Tensões religiosas entre Rá e Osíris (2): crise, ruptura da ordem cósmica, desespero e elaboração

Por Cristiana Serra | Continuação deste post

A visão de mundo egípcia no Antigo Império tinha o faraó, por um lado, como encarnação e mantenedor da maat (a ordem cósmica fundada pelos deuses) e, por outro, como homem exemplar e único destinado a gozar da imortalidade solar — crença fundamentada no culto ao sol, Rá, de quem o rei era ao mesmo tempo filho e manifestação (ba), e no culto aos antepassados mortos, expresso no mito de Osíris e Hórus, seu filho e sucessor, patrono do faraó. Essa dualidade entre o princípio solar, representado por Rá, e o ctônico, representado por Osíris, permaneceu entranhada no espírito egípcio e encontrou, em todos os níveis de sua sociedade e cultura, uma ampla variedade de expressões. Aparece, por exemplo, na intransponível tensão entre o Alto e o Baixo Egitos e no fato de que o Egito será, sempre, um reino composto por dois sub-reinos unidos, sem nunca chegar a uma integração inextrincável, como revelam a dupla coroa egípcia, chamada de “As Duas Potências”, e, mais significativamente em uma cultura em que o sincretismo é uma vocação natural e o processo de identificação e desidentificação entre os deuses se faz e desfaz com fluidez e espontaneidade, o monarca será protegido por duas divindades mantidas teimosamente separadas — Wadjet, a serpente de bote armado e protetora do Baixo Egito, e Nekhbet, a deusa-abutre padroeira do Alto Egito. Em nenhuma imagem, porém, o paradoxo inerente à cultura egípcia desponta com mais clareza do que na não-destruição de Set, que deve ser suplantado a cada micro e macrociclo temporal: diariamente, a cada (re)nascer do sol; anualmente, a cada novo ciclo das estações de cheia, recuada das águas e seca; e na sucessão dos faraós.

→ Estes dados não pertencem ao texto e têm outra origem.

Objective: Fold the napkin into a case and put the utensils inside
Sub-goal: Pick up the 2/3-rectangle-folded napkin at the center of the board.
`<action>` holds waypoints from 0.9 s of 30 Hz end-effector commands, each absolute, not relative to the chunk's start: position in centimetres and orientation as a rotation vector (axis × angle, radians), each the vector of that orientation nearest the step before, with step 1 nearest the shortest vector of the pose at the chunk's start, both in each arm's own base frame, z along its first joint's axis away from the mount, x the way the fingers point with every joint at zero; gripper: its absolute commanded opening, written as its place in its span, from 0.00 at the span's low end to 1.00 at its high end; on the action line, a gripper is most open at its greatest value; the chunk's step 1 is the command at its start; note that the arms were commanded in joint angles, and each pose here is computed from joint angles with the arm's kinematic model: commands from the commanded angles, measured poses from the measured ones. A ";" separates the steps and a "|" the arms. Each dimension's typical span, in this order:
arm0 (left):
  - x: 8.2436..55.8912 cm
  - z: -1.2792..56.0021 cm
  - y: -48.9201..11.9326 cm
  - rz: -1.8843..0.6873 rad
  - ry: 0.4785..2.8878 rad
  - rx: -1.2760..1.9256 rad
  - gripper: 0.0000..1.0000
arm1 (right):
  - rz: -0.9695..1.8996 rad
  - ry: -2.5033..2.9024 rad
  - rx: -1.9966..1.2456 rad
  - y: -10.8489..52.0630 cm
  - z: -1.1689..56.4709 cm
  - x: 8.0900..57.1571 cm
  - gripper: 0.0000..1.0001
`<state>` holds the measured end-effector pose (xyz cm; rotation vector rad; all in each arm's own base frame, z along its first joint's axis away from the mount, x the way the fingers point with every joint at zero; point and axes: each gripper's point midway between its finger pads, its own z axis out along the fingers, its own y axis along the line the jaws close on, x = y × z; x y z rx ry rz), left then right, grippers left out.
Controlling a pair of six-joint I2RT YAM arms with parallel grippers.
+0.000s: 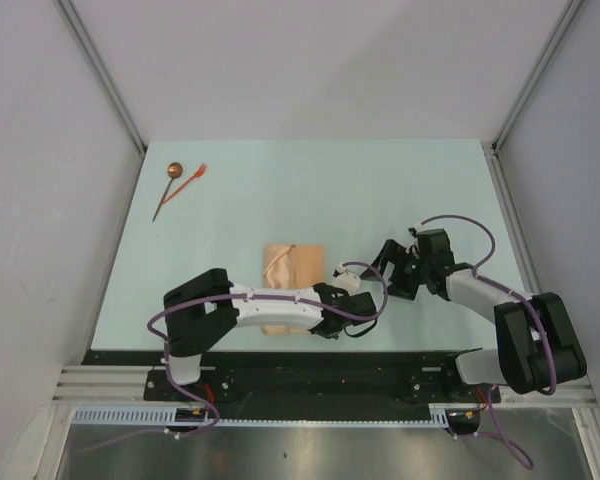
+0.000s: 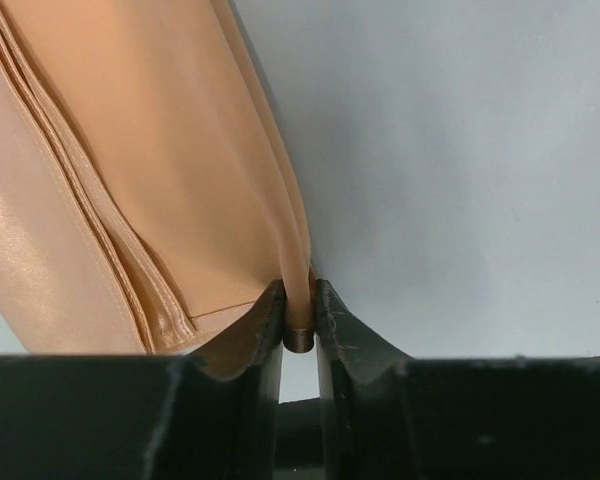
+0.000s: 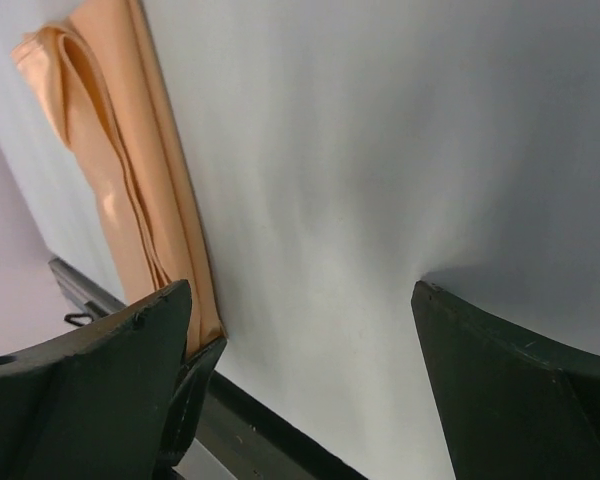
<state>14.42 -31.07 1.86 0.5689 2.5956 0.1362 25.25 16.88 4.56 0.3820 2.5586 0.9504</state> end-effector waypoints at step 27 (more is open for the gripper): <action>15.4 7.1 -28.3 -0.161 2.550 0.333 0.00 | 1.437 2.504 0.110 31.3 5.1 26.2 0.94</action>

A cada ciclo temporal se repete a vitória de Hórus sobre Set, a vitória da maat, a ordem estabelecida do cosmos, sobre as forças do caos; ou seja, a recriação do mundo ao emergir do caos das águas primordiais, materializada ao mesmo tempo pela emergência diária do Sol do Duat, o mundo inferior, após sua vitória sobre a serpente Apófis, o arquidemônio, e pela sucessão das cheias do Nilo e a refertilização da terra negra das margens, propiciada por Osíris e sinal de sua vitória sobre Set e a terra vermelha do deserto. Set é vencido, mas jamais destruído, por encarnar, em última instância, a não-ordem (i.e., o caos) cuja existência virtual é inerente à da própria ordem; ontologicamente, a impossibilidade de eliminá-lo é a impossibilidade de extirpar do Ser o não-Ser que é sua consequência lógica.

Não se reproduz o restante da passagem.